I think that made me more depressed.
More... because I was aware that before that I already had a tendency for depression. I would spend most time in bed and just stare at the ceiling. My mind was always working, but physically I was so sedate. Moreover, the last couple of years or so, my borderline diabetes was able to cross the border and I had to start on medications. This in addition to the ones I take for hypertension.

One year of self imposed sabbatical without pay passed but I still didn't want to go back to work. I rationalized I had to take care of my grandchildren. And I really did. I enjoyed them. Careerwise, though, I had been so unmotivated. (Though I would say taking some Extra Virgin Coconut Oil about six months ago, believe it or not, lifted my mood and spirits somewhat. No, this is not a plug-in for EVCO, though research has found that it is the new wonder food. I firmly believe it is good for lifting depression.)

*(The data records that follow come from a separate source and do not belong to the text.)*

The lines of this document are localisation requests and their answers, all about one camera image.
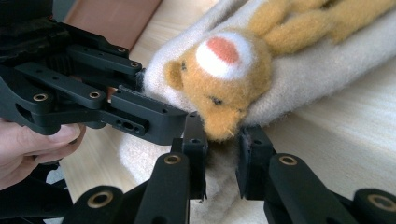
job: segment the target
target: human hand
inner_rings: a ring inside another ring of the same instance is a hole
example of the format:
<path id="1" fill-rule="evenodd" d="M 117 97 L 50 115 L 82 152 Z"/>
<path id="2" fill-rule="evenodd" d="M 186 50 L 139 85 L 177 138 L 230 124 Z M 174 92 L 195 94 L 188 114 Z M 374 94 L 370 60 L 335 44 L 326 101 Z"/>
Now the human hand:
<path id="1" fill-rule="evenodd" d="M 39 163 L 70 155 L 84 133 L 85 126 L 66 124 L 56 134 L 46 136 L 0 118 L 0 190 L 21 182 Z"/>

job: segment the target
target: teddy bear face
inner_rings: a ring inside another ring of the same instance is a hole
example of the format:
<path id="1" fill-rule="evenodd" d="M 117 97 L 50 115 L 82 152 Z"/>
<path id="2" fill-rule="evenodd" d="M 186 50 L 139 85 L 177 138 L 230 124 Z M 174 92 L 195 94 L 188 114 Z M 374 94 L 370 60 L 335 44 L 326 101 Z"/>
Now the teddy bear face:
<path id="1" fill-rule="evenodd" d="M 252 101 L 269 89 L 269 61 L 262 41 L 226 31 L 166 65 L 165 78 L 195 104 L 209 139 L 224 140 L 235 135 Z"/>

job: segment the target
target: teddy bear ear
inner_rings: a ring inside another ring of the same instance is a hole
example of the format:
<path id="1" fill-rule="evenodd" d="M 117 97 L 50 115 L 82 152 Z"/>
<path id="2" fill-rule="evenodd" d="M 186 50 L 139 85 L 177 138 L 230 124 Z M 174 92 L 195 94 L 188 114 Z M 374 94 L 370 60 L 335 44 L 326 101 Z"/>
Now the teddy bear ear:
<path id="1" fill-rule="evenodd" d="M 183 82 L 181 80 L 181 64 L 177 61 L 168 62 L 163 72 L 165 74 L 166 83 L 178 91 L 183 90 Z"/>

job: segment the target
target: wooden table
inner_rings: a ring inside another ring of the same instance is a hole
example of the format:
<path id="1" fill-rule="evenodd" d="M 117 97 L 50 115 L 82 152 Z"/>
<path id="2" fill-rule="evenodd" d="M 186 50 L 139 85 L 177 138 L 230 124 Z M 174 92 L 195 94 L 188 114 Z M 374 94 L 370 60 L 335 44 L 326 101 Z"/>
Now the wooden table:
<path id="1" fill-rule="evenodd" d="M 134 47 L 131 59 L 147 66 L 164 42 L 216 2 L 164 0 Z M 276 150 L 299 156 L 329 189 L 348 198 L 361 188 L 396 194 L 394 64 L 396 59 L 346 90 L 304 106 L 264 128 Z M 62 160 L 74 201 L 99 185 L 116 186 L 123 191 L 135 186 L 118 158 L 121 135 L 110 127 L 88 130 L 80 149 Z"/>

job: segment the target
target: white fleece blanket
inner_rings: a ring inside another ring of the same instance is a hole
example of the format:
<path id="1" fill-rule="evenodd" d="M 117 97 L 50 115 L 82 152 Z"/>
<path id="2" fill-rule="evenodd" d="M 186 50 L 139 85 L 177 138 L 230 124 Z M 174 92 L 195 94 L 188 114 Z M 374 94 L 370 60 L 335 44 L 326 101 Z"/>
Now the white fleece blanket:
<path id="1" fill-rule="evenodd" d="M 220 0 L 198 22 L 156 53 L 145 74 L 145 94 L 194 111 L 182 92 L 166 86 L 163 66 L 202 36 L 230 25 L 245 26 L 247 20 L 241 15 L 262 2 Z M 340 91 L 395 55 L 396 10 L 392 10 L 341 44 L 334 45 L 329 39 L 323 39 L 298 53 L 274 58 L 272 87 L 251 106 L 244 124 L 267 125 L 302 105 Z M 239 204 L 238 210 L 233 209 L 233 203 L 240 200 L 234 174 L 236 146 L 235 141 L 210 144 L 206 168 L 208 199 L 203 203 L 191 202 L 191 223 L 220 223 L 229 213 L 250 214 L 247 211 L 250 205 Z M 120 146 L 120 161 L 135 181 L 142 183 L 149 178 L 156 159 L 169 149 L 128 135 Z M 227 223 L 240 223 L 240 220 Z M 249 220 L 247 223 L 263 223 L 264 214 L 251 213 Z"/>

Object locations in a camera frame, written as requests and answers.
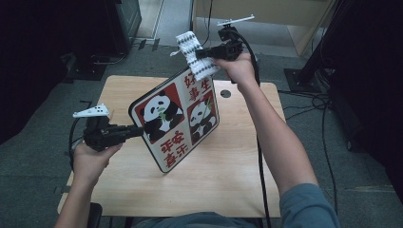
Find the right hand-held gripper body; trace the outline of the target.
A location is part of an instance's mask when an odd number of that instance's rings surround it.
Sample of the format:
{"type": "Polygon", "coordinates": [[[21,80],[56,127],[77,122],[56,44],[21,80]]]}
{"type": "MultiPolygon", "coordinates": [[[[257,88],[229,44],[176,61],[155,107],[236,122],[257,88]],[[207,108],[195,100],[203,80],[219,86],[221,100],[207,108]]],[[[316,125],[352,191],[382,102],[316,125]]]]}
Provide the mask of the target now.
{"type": "Polygon", "coordinates": [[[228,19],[223,22],[218,22],[218,26],[222,26],[222,29],[219,30],[222,44],[218,46],[218,59],[234,61],[239,57],[243,51],[243,38],[238,30],[233,27],[233,24],[254,18],[255,15],[251,14],[250,16],[240,19],[228,19]]]}

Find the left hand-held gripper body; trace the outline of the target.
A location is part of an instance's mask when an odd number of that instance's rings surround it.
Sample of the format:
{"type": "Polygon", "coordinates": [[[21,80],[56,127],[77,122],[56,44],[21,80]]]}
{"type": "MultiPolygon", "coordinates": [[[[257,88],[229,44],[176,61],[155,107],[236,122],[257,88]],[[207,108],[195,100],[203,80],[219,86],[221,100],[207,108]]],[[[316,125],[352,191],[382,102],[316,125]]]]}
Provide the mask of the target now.
{"type": "Polygon", "coordinates": [[[86,128],[83,132],[84,142],[96,151],[124,143],[129,136],[129,127],[109,123],[110,112],[104,104],[74,112],[73,118],[86,118],[86,128]]]}

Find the white knitted cloth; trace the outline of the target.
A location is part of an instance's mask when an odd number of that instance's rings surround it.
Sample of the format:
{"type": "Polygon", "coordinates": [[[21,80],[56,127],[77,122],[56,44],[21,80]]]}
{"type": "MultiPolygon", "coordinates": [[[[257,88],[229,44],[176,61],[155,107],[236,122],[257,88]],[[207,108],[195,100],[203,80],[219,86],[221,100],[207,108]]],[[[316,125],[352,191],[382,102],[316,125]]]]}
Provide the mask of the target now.
{"type": "Polygon", "coordinates": [[[193,31],[187,31],[177,35],[176,43],[179,52],[184,56],[187,66],[190,68],[197,82],[211,80],[220,70],[220,68],[214,64],[212,58],[197,58],[196,51],[202,50],[202,45],[193,31]]]}

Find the panda print board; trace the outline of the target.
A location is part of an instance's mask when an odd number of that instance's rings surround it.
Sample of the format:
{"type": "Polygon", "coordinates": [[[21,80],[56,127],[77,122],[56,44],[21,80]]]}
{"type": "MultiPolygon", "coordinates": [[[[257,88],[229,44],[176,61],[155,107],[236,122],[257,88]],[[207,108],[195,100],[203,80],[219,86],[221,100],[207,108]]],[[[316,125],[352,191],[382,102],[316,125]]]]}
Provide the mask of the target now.
{"type": "Polygon", "coordinates": [[[144,130],[144,142],[164,173],[179,164],[220,122],[213,79],[197,80],[190,68],[134,101],[128,114],[144,130]]]}

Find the person's right hand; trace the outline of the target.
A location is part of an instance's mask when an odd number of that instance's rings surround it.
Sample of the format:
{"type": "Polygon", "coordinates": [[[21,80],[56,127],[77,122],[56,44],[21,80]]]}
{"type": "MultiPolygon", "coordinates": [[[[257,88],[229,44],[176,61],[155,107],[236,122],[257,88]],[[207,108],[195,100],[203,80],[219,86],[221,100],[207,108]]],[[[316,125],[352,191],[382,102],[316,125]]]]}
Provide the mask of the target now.
{"type": "Polygon", "coordinates": [[[238,85],[241,93],[250,92],[253,88],[259,87],[249,53],[242,53],[235,61],[215,59],[214,63],[227,72],[228,77],[238,85]]]}

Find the person's left hand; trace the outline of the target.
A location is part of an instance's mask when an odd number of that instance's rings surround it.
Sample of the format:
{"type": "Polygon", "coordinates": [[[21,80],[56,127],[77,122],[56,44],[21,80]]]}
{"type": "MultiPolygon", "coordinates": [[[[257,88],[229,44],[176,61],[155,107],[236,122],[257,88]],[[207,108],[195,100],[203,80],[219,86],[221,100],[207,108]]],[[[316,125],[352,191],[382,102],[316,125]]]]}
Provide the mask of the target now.
{"type": "Polygon", "coordinates": [[[94,186],[105,168],[109,165],[111,157],[115,155],[122,146],[123,145],[120,143],[98,152],[85,143],[79,144],[74,151],[73,184],[94,186]]]}

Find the light wooden cabinet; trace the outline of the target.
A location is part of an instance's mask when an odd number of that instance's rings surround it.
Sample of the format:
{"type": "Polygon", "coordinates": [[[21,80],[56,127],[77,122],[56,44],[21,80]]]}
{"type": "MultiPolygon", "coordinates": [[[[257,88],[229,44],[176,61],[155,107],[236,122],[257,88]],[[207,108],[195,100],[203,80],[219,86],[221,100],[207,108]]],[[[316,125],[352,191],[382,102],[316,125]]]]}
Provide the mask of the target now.
{"type": "Polygon", "coordinates": [[[198,19],[238,19],[253,14],[259,23],[286,25],[296,52],[303,55],[317,30],[328,18],[336,0],[193,0],[191,28],[200,31],[198,19]]]}

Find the black stand base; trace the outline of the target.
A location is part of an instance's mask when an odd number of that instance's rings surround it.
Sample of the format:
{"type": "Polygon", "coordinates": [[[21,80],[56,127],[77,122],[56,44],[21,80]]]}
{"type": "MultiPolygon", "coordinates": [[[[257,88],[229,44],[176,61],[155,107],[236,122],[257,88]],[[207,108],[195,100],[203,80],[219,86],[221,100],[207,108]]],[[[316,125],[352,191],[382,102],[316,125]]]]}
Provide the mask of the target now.
{"type": "Polygon", "coordinates": [[[76,57],[73,53],[67,54],[62,57],[62,62],[67,67],[65,82],[72,83],[74,80],[100,81],[107,66],[119,64],[124,58],[124,53],[95,54],[86,60],[76,57]]]}

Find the black metal stand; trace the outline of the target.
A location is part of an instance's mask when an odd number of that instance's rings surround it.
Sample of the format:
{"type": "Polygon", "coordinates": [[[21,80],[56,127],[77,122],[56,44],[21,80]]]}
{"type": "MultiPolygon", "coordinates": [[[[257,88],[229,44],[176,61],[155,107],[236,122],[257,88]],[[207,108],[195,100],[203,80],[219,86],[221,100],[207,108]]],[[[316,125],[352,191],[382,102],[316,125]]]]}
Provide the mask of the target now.
{"type": "Polygon", "coordinates": [[[313,49],[303,68],[283,70],[292,92],[320,93],[316,73],[335,62],[330,50],[338,25],[338,12],[343,8],[344,0],[311,1],[316,1],[316,4],[311,4],[312,11],[307,14],[309,21],[301,26],[287,27],[298,55],[305,55],[308,45],[313,49]]]}

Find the black cabinet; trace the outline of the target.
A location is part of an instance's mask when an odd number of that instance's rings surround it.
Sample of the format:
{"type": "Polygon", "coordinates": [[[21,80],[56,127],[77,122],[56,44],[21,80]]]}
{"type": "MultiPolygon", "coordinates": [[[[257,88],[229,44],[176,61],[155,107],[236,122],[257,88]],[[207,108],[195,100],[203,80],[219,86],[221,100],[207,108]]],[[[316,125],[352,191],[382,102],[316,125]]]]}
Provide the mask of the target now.
{"type": "Polygon", "coordinates": [[[128,53],[142,22],[139,0],[104,1],[114,49],[128,53]]]}

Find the dark curtain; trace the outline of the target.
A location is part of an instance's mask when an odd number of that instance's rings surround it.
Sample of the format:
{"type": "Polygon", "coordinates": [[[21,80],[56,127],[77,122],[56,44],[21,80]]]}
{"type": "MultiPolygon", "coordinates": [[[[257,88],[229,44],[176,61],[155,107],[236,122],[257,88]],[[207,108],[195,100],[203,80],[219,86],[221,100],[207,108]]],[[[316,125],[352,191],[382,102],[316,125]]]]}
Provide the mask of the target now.
{"type": "Polygon", "coordinates": [[[92,64],[102,0],[0,0],[0,144],[18,134],[67,76],[62,57],[92,64]]]}
{"type": "Polygon", "coordinates": [[[386,169],[403,203],[403,0],[345,0],[329,28],[331,79],[358,118],[357,144],[386,169]]]}

A week ago, my medications for diabetes and hypertension were also replaced. I also believe this has something to do with my renewed energy and my clear head (though of course sometimes, I have had to deal with hypo- or hyperglycemia). Or it could be the realization that I have ran out of ways to juggle my savings and loans and that I could see the bottom of my money jar.

In any case, I am thankful. I am fully awake now.